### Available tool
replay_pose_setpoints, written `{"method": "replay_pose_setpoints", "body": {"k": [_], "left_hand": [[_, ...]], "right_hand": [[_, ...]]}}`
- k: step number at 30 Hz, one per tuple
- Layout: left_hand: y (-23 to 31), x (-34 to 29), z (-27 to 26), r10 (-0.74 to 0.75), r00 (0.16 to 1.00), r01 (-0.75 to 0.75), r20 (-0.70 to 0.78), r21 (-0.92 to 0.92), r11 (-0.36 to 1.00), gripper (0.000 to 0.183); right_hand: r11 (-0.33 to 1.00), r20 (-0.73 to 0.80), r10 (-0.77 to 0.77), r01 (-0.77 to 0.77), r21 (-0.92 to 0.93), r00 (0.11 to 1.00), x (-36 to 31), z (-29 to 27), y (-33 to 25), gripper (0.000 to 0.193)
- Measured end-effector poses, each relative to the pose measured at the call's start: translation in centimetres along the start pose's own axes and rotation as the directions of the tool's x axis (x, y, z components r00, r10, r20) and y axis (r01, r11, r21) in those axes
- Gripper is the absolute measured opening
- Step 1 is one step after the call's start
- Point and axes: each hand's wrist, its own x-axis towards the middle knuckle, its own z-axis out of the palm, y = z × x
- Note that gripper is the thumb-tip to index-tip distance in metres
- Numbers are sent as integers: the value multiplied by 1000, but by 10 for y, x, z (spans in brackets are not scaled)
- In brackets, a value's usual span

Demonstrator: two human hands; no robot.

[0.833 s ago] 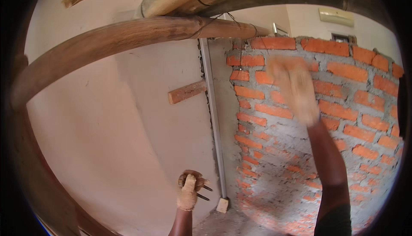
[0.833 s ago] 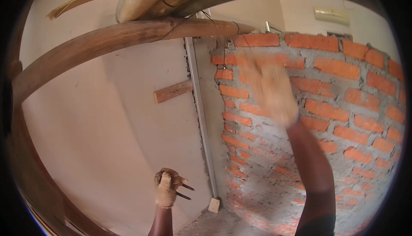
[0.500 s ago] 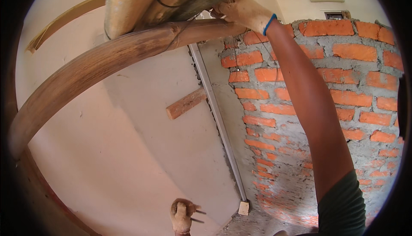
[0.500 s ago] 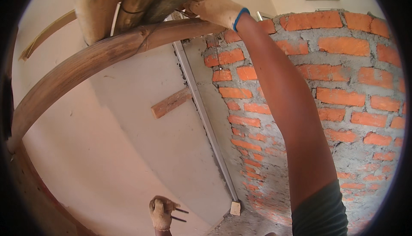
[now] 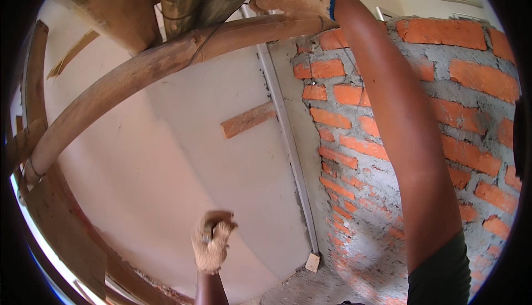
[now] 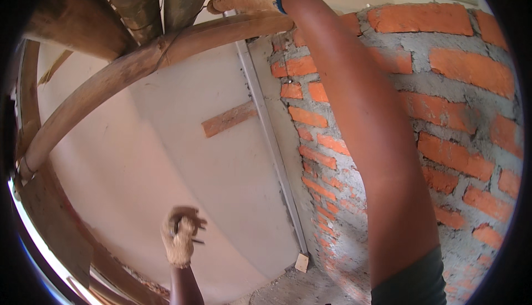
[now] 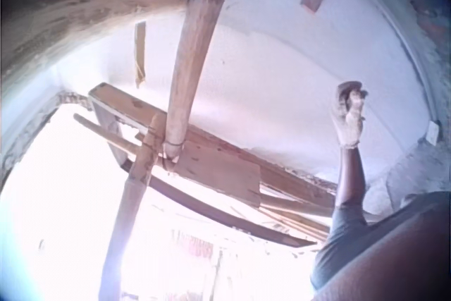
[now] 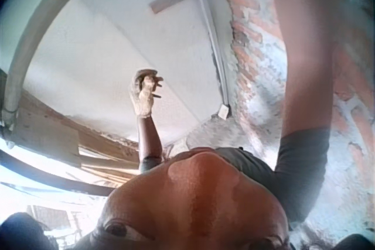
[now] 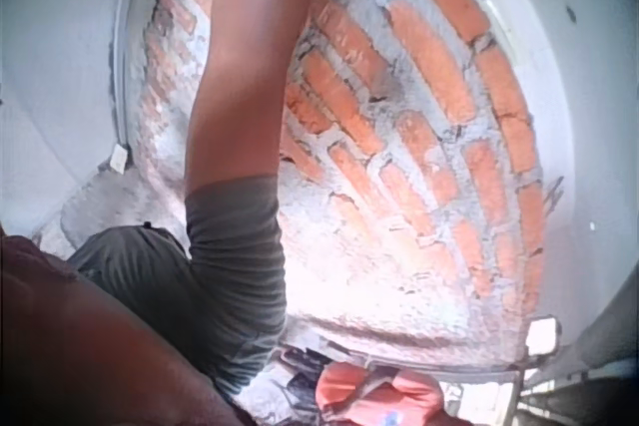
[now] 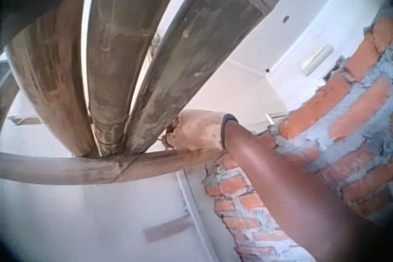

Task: The person handles a wire and ties it around bamboo poles to secure a scaffolding structure. They then use pliers to tighten the wire connections on the bamboo frame.

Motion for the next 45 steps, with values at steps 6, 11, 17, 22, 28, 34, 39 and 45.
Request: {"method": "replay_pose_setpoints", "body": {"k": [6, 11, 17, 22, 28, 34, 39, 45], "left_hand": [[97, 78, 64, 193, 981, -185, -27, 175, 967, 53], [145, 146, 71, 375, 927, -362, 17, 306, 881, 68], [159, 200, 77, 436, 882, -472, 181, 319, 822, 75], [162, 191, 76, 544, 834, -537, 92, 361, 763, 72], [174, 203, 71, 440, 883, -469, 165, 261, 843, 71], [170, 217, 76, 437, 878, -463, 196, 113, 879, 63], [164, 222, 76, 472, 856, -500, 212, 109, 859, 62], [162, 221, 76, 457, 866, -486, 205, 127, 865, 62]], "right_hand": [[965, -165, 190, -215, -150, 968, -26, -7, -42, 34], [927, -461, 277, -361, -103, 843, -53, 28, -78, 31], [900, -574, 141, -345, -265, 807, -56, 58, -92, 24], [924, -430, 373, -291, 246, 822, -55, 49, -64, 22], [882, -238, -355, 240, -407, 904, -51, 28, -8, 19], [773, 194, 392, -436, 461, 899, -26, 10, -18, 22], [977, -85, 197, -202, -61, 977, -12, 8, -36, 22], [896, -333, 212, -319, -310, 919, -22, 42, -40, 22]]}}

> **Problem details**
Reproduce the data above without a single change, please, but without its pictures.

> **Result of this task**
### Available tool
replay_pose_setpoints, written `{"method": "replay_pose_setpoints", "body": {"k": [_], "left_hand": [[_, ...]], "right_hand": [[_, ...]]}}`
- k: step number at 30 Hz, one per tuple
- Layout: left_hand: y (-23 to 31), x (-34 to 29), z (-27 to 26), r10 (-0.74 to 0.75), r00 (0.16 to 1.00), r01 (-0.75 to 0.75), r20 (-0.70 to 0.78), r21 (-0.92 to 0.92), r11 (-0.36 to 1.00), gripper (0.000 to 0.183); right_hand: r11 (-0.33 to 1.00), r20 (-0.73 to 0.80), r10 (-0.77 to 0.77), r01 (-0.77 to 0.77), r21 (-0.92 to 0.93), r00 (0.11 to 1.00), x (-36 to 31), z (-29 to 27), y (-33 to 25), gripper (0.000 to 0.193)
- Measured end-effector poses, each relative to the pose measured at the call's start: translation in centimetres along the start pose's own axes and rotation as the directions of the tool's x axis (x, y, z components r00, r10, r20) and y axis (r01, r11, r21) in those axes
- Gripper is the absolute measured opening
- Step 1 is one step after the call's start
- Point and axes: each hand's wrist, its own x-axis towards the middle knuckle, its own z-axis out of the palm, y = z × x
- Note that gripper is the thumb-tip to index-tip distance in metres
- Numbers are sent as integers: the value multiplied by 1000, but by 10 for y, x, z (spans in brackets are not scaled)
- In brackets, a value's usual span

Demonstrator: two human hands; no robot.

[0.833 s ago] 
[0.833 s ago] 
[0.500 s ago] 
[0.500 s ago] 
[now] 
[now] 
[now] 
[now] 
[now] 
[now] 

Task: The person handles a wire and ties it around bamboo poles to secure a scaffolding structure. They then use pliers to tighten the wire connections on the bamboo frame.

Motion for the next 45 steps, with values at steps 6, 11, 17, 22, 28, 34, 39 and 45.
Request: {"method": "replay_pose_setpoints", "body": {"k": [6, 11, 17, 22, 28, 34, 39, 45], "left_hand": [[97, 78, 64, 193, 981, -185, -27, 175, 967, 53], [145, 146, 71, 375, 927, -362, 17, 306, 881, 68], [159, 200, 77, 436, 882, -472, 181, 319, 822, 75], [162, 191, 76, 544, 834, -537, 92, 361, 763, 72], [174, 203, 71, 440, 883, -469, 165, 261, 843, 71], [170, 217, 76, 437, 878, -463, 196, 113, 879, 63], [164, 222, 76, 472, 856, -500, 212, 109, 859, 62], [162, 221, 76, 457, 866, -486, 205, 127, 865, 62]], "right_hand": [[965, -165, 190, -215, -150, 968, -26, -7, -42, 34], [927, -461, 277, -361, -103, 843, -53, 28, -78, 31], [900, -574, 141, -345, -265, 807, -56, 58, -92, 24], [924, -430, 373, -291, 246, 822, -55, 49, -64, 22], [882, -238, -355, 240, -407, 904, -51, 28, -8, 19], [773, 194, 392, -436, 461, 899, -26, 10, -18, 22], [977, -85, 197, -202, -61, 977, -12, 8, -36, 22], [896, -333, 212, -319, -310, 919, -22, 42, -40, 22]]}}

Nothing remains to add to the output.